__WHAT YOU HAVE TO DO__
Identify each line in the records below that contains the word "right", and copy it.

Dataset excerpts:
******

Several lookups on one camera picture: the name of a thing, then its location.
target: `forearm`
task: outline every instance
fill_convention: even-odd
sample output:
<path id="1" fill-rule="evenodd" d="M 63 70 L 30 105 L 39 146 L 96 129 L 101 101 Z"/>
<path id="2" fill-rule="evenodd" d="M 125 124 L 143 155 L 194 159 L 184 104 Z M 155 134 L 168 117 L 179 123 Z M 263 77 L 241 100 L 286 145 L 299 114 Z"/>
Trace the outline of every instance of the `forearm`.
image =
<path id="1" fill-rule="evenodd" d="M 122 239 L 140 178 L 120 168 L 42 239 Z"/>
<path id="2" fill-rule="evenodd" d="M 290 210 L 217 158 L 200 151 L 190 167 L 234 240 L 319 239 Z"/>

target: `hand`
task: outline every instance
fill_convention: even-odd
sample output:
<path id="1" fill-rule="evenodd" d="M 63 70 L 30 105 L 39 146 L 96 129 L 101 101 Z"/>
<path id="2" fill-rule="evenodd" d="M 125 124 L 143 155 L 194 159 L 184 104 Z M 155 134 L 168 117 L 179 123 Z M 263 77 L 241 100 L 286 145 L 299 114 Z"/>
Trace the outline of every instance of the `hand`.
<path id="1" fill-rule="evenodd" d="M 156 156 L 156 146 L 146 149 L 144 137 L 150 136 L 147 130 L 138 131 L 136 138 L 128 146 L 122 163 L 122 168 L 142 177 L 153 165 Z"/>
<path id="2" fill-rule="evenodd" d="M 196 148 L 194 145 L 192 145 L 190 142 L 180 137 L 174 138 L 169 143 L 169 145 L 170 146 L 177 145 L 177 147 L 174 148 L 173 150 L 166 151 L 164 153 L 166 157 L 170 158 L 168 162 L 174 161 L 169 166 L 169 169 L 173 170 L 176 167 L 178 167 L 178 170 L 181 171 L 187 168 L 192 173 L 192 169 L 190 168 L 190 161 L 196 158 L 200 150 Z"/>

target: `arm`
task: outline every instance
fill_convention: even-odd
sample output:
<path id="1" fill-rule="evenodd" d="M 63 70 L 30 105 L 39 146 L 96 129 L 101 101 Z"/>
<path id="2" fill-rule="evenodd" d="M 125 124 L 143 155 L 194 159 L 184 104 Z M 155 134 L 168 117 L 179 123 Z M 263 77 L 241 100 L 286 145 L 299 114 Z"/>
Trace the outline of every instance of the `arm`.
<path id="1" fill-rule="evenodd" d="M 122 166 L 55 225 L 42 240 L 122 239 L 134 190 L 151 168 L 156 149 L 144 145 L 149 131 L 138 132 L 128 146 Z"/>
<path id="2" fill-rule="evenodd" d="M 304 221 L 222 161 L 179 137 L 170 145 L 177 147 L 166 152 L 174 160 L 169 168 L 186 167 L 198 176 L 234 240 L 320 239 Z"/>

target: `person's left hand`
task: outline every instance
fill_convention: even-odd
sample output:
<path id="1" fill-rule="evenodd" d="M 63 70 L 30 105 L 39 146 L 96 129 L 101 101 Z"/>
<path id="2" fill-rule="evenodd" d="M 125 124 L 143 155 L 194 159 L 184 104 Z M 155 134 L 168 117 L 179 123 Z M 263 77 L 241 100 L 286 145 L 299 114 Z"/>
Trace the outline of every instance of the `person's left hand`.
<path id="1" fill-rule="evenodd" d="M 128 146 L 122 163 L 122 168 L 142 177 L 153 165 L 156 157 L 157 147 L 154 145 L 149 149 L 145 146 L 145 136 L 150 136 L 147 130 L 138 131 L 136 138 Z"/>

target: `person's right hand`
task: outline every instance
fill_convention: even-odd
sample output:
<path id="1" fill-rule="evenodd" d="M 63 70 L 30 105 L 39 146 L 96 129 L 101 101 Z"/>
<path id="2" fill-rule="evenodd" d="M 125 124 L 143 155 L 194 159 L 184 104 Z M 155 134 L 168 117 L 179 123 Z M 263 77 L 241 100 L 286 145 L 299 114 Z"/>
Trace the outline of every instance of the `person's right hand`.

******

__FINAL ANSWER__
target: `person's right hand`
Trace the outline of every instance of the `person's right hand`.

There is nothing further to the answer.